--- START ---

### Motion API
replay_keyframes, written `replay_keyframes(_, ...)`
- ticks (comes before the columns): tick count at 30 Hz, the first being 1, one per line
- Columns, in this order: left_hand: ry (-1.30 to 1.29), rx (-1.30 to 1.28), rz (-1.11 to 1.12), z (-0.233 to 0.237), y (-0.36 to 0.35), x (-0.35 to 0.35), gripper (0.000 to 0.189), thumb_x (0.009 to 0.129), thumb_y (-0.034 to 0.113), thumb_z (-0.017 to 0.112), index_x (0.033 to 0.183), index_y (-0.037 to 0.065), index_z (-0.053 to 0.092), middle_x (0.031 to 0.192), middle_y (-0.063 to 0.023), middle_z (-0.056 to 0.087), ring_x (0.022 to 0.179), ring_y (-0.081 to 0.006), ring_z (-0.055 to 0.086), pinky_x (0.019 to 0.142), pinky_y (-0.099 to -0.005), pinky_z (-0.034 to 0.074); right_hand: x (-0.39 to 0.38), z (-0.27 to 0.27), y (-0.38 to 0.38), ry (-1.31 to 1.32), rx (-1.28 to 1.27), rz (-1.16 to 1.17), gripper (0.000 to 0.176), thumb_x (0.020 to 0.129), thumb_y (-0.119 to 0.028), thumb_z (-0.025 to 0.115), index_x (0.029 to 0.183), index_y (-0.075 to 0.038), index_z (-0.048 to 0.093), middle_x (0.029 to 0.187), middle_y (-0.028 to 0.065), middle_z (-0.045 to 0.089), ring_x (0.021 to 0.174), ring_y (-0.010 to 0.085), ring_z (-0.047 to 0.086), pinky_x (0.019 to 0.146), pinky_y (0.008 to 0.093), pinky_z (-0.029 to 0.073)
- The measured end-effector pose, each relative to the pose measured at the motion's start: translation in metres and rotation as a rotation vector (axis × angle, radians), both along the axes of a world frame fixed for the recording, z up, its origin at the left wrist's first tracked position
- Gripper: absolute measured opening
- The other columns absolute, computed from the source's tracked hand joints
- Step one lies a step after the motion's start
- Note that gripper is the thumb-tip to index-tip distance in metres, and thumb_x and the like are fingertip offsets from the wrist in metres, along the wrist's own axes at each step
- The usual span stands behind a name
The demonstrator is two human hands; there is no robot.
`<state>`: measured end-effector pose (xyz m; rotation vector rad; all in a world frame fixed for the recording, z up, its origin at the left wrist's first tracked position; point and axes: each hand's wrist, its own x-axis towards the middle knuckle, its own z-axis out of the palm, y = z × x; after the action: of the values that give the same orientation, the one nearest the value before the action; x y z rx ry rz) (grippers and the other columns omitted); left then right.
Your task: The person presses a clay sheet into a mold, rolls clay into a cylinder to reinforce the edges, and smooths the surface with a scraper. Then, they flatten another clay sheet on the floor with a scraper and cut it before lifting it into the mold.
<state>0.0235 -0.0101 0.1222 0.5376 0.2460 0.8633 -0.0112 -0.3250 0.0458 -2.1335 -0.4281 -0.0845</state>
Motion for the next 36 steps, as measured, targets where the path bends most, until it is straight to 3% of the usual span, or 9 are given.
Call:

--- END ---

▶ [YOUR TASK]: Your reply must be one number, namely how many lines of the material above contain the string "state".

▶ [YOUR RESPONSE]: 2